Incidentally, none of the sulids are obligate plunge-divers: they can also make short dives from the surface, though on these occasions they cannot hunt at depth and can only take advantage of prey that are already near the surface. Ropert-Coudert et al. (2004) noted that this shallow-diving technique probably mostly occurs in situations where other marine predators, like cetaceans, seals and big scombroids (tuna and kin), have already pushed fish shoals to the surface. This brings us to another interesting issue: if their diving habits bring them into close contact with such large marine predators, are the sulids themselves in danger of predation? They probably are: Feare (1989) discussed evidence showing that Masked boobies S. dactylatra were sometimes attacked and/or eaten by big fish like groupers. In one case, a booby ringed at Boudeuse in the western Indian Ocean turned up, eleven years later and 100 km away, in the belly of a grouper. In another, a booby returned from a fishing trip with a severely bitten wing that rendered it flightless.
Much more on sulids later: incidentally, the autocorrect function in Word thinks that ‘sulid’ should be ‘solid’, how annoying.
Finally – - if you don’t get the whole ‘gannets are awesome’ thing, watch this video (sorry if it takes a while to load: it is DEFINITELY worth it though). The music is from the Stereophonics.
And happy new year!
Refs – -
Brierley, A. S. & Fernandes, P. J. 2001. Diving depths of Northern gannets: acoustic observations of Sula bassana from an autonomous underwater vehicle. Auk 118, 529-534.
Feare, C. 1989. Underwater booby-trap. BBC Wildlife 7 (3), 142.
Friesen, V. L. & Anderson, D. J. 1997. Phylogeny and evolution of the Sulidae (Aves: Pelecaniformes): a test of alternative modes of speciation. Molecular Phylogentics and Evolution 7, 252-260.
Mayr, G. 2002. A skull of a new pelecaniform bird from the Middle Eocene of Messel, Germany. Acta Palaeontologica Polonica 47, 507-512.
Nelson, B. 1980. Seabirds: Their Biology and Ecology. Hamlyn, London.
Olson, S. L. 1985. The fossil record of birds. In Avian Biology, Volume III, pp. 79-238.
- . & Warheit, K. I. 1988. A new genus for Sula abbotti. Bulletin of the British Ornithologists’ Club 108, 9-12.
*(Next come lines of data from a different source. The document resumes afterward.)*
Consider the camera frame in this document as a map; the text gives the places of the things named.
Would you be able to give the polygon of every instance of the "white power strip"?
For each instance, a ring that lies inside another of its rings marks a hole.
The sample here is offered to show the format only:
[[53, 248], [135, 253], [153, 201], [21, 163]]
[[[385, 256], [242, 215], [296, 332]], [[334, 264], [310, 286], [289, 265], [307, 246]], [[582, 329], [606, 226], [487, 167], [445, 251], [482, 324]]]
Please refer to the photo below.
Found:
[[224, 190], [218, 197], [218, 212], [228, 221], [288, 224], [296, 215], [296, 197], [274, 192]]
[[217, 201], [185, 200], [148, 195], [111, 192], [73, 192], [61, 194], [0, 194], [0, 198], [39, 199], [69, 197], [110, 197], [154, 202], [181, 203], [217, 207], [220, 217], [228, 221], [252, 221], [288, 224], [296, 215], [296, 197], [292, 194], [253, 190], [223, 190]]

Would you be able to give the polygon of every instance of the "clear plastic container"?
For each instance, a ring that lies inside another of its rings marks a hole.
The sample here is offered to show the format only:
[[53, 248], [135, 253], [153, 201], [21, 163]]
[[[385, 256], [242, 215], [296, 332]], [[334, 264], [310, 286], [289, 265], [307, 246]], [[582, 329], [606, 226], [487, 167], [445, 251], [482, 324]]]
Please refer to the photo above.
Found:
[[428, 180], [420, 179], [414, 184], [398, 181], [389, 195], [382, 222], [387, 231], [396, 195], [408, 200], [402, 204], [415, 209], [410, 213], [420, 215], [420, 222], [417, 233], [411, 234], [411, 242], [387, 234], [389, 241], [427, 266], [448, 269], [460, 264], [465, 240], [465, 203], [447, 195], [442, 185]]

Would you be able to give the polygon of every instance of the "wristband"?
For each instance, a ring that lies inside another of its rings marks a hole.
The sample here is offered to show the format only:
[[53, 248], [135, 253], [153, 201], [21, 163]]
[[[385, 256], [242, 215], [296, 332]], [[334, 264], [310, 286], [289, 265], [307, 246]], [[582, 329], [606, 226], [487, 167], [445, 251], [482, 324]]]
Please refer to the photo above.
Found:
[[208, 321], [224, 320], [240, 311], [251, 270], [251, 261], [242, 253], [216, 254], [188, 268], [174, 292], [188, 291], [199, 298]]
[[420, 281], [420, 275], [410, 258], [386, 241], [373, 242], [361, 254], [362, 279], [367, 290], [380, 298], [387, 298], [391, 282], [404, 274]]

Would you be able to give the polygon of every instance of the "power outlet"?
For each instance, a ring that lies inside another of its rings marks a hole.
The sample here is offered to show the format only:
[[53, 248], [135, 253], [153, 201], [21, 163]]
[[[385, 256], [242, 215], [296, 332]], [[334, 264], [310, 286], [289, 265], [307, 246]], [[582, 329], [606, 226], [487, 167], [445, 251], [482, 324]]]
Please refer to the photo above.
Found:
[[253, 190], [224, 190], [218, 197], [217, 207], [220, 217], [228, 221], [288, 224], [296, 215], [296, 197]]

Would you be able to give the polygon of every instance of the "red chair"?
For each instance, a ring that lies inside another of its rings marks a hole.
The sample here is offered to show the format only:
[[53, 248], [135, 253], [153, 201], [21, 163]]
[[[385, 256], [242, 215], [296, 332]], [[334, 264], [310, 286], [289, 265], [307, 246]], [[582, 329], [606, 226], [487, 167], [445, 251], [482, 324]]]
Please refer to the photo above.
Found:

Ropert-Coudert, Y., Grémillet, D., Ryan, P., Kato, A., Naito, Y. & Le Maho, Y. 2004. Between air and water: the plunge dive of the Cape gannet Morus capensis. Ibis 146, 281-290.
Van Tets, G. F., Meredith, C. W., Fullagar, P. J. & Davidson, P. M. 1988. Osteological differences between Sula and Morus, and a description of an extinct new species of Sula from Lord Howe and Norfolk Islands, Tasman Sea. Notornis 35, 35-57.